Results: We identified 1237 differentially expressed proteins (DEPs; fold change ≥1.5 or ≤0.67, P-value ≤0.05). One of these, growth-associated protein 43 (GAP-43), was highly expressed at all time points in the explants. The results of the protein-protein interaction network analysis of DEPs suggested that GAP-43 plays a role in the neuroinflammation associated with LNB. In HMC3 cells incubated with live Bb or PBS for 6, 12, and 24 h, real-time PCR and western blot analyses confirmed the increase of GAP-43 mRNA and protein, respectively.

Conclusions: Elevated GAP-43 expression is a potential marker for LNB that may be useful for diagnosis or treatment.

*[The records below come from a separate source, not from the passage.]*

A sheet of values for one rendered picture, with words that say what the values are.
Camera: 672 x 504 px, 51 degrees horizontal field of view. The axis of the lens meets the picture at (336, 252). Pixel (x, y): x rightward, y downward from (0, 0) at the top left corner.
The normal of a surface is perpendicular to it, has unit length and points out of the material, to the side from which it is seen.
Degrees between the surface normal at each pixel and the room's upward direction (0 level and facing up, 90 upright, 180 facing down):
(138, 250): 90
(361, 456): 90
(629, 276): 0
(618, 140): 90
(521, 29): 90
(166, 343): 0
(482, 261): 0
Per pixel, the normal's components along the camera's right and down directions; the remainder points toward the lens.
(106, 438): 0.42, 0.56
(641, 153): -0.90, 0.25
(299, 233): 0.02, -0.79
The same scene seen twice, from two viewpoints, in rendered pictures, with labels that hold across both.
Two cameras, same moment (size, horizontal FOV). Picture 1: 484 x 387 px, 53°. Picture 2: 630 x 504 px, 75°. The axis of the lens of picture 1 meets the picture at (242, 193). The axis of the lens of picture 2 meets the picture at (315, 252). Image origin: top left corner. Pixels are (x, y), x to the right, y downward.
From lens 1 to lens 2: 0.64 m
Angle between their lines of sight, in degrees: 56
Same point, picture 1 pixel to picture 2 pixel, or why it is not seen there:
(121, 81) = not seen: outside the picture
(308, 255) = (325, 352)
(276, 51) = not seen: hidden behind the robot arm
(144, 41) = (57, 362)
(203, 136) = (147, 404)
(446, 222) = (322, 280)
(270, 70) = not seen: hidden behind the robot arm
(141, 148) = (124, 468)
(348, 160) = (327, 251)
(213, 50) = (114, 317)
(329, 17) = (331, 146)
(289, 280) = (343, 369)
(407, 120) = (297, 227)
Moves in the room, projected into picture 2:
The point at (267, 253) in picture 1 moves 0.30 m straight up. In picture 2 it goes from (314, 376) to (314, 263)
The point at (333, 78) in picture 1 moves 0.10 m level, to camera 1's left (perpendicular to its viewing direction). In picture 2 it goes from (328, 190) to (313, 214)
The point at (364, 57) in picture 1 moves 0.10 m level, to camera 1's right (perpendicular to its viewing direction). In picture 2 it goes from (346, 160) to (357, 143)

Keywords: Borrelia burgdorferi; GAP-43; HMC3; lyme neuroborreliosis; neuroinflammation; proteomic analysis.

Figure 1

Schematic illustration of the experimental design contains the experiment with explants from the frontal cortex of rhesus macaque brains co-cultured with live Bb and validation experiment using the human microglia HMC3 line.

Figure 2

Screening of DEPs in this study. (A) The number of increased and decreased DEPs in different groups. (B) Heatmap of DEPs identified by protein sequencing showing the hierarchical clustering of the relative expression of a portion of the DEPs in each group for brevity. High and low abundance of protein expression is shown in red and blue, respectively. (C) Analysis of our target protein, GAP-43, by PPI network to find its related proteins for the following study. Our target protein has been marked with red pentagrams in the figure.

Figure 3

Significant alteration of GAP-43 mRNA and protein levels in explants from the frontal cortex of rhesus macaque brains at different time points after Bb treatment. (A) Protein expression of GAP-43 in explants from the frontal cortex of rhesus macaque brains co-cultured with live Bb and the controls at 6, 12, and 24 h, validated by western blotting. (B) Quantitative analysis of GAP-43 protein expression levels. (C) qPCR analysis of GAP-43 mRNA expression comparing explants from the frontal cortex of rhesus macaque brains co-cultured with live Bb with the controls at 6, 12, and 24 h. **P < 0.01, *P < 0.05. Analyzed with two-way ANOVA and data were expressed as the means ± SD.

Figure 4

Significant alteration of GAP-43 mRNA and protein levels after Bb treatment with HMC3. (A) Protein expression of GAP-43 in HMC3 cell lines, co-cultured with live Bb and controls at 6, 12 and 24 h, was verified by western blotting. (B) Quantitative analysis of GAP-43 protein expression levels. (C) qPCR analysis of GAP-43 expression in HMC3 cell lines, comparing co-cultured with live Bb and controls at 6, 12 and 24 h. **P < 0.01. Our data were analyzed with two-way ANOVA and expressed as the means ± SD.